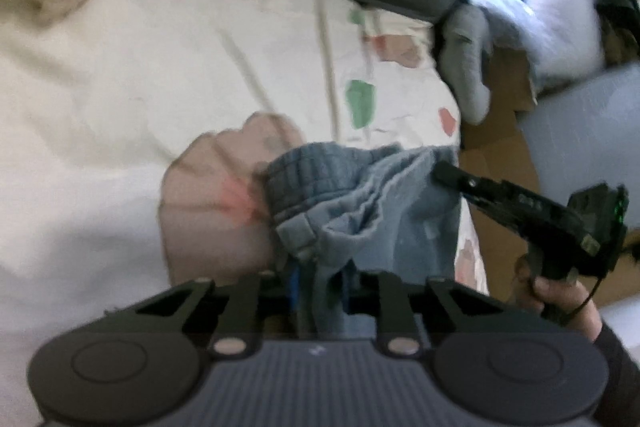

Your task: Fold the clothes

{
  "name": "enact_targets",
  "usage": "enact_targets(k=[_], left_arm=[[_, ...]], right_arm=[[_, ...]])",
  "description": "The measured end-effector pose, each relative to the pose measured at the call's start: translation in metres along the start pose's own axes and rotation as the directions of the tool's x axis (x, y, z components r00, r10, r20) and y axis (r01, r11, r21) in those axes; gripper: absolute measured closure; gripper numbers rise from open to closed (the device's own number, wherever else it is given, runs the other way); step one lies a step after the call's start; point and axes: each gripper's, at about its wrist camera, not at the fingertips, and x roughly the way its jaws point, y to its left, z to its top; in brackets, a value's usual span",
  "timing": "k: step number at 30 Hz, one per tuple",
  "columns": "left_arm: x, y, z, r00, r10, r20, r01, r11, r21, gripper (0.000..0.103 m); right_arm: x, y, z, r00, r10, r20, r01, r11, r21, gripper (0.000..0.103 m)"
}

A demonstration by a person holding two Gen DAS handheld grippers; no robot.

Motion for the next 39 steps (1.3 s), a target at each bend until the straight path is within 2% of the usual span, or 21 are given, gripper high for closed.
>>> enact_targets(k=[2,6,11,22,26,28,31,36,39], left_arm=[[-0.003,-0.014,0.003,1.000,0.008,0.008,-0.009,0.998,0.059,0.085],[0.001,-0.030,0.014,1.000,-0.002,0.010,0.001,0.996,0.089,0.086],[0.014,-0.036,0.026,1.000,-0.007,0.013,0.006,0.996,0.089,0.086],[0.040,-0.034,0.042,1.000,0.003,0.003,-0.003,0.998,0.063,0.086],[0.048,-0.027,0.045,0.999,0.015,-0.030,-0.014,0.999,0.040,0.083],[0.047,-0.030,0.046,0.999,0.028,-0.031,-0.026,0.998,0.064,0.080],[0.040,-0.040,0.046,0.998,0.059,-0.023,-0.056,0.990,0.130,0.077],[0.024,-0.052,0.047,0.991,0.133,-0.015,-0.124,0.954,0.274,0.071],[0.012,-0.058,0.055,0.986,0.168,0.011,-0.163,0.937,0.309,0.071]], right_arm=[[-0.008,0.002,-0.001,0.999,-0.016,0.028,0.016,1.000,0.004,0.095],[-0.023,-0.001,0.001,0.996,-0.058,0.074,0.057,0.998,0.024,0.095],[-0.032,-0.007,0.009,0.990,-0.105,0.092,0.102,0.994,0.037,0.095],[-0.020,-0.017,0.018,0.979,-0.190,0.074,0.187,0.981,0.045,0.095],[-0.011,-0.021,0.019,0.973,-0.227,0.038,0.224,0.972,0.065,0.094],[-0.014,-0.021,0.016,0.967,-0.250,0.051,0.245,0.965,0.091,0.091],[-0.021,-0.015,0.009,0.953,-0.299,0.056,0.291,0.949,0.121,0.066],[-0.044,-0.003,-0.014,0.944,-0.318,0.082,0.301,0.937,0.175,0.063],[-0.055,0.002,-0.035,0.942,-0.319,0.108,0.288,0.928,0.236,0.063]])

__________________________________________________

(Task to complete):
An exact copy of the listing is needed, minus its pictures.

(Response):
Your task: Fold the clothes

{
  "name": "enact_targets",
  "usage": "enact_targets(k=[_], left_arm=[[_, ...]], right_arm=[[_, ...]])",
  "description": "The measured end-effector pose, each relative to the pose measured at the call's start: translation in metres along the start pose's own axes and rotation as the directions of the tool's x axis (x, y, z components r00, r10, r20) and y axis (r01, r11, r21) in those axes; gripper: absolute measured closure; gripper numbers rise from open to closed (the device's own number, wherever else it is given, runs the other way); step one lies a step after the call's start; point and axes: each gripper's, at about its wrist camera, not at the fingertips, and x roughly the way its jaws point, y to its left, z to its top; in brackets, a value's usual span",
  "timing": "k: step number at 30 Hz, one per tuple",
  "columns": "left_arm: x, y, z, r00, r10, r20, r01, r11, r21, gripper (0.000..0.103 m); right_arm: x, y, z, r00, r10, r20, r01, r11, r21, gripper (0.000..0.103 m)"
}

A demonstration by a person holding two Gen DAS handheld grippers; no robot.

Motion for the next 39 steps (1.3 s), a target at each bend until the straight path is within 2% of the usual span, or 21 are given, gripper high for closed.
>>> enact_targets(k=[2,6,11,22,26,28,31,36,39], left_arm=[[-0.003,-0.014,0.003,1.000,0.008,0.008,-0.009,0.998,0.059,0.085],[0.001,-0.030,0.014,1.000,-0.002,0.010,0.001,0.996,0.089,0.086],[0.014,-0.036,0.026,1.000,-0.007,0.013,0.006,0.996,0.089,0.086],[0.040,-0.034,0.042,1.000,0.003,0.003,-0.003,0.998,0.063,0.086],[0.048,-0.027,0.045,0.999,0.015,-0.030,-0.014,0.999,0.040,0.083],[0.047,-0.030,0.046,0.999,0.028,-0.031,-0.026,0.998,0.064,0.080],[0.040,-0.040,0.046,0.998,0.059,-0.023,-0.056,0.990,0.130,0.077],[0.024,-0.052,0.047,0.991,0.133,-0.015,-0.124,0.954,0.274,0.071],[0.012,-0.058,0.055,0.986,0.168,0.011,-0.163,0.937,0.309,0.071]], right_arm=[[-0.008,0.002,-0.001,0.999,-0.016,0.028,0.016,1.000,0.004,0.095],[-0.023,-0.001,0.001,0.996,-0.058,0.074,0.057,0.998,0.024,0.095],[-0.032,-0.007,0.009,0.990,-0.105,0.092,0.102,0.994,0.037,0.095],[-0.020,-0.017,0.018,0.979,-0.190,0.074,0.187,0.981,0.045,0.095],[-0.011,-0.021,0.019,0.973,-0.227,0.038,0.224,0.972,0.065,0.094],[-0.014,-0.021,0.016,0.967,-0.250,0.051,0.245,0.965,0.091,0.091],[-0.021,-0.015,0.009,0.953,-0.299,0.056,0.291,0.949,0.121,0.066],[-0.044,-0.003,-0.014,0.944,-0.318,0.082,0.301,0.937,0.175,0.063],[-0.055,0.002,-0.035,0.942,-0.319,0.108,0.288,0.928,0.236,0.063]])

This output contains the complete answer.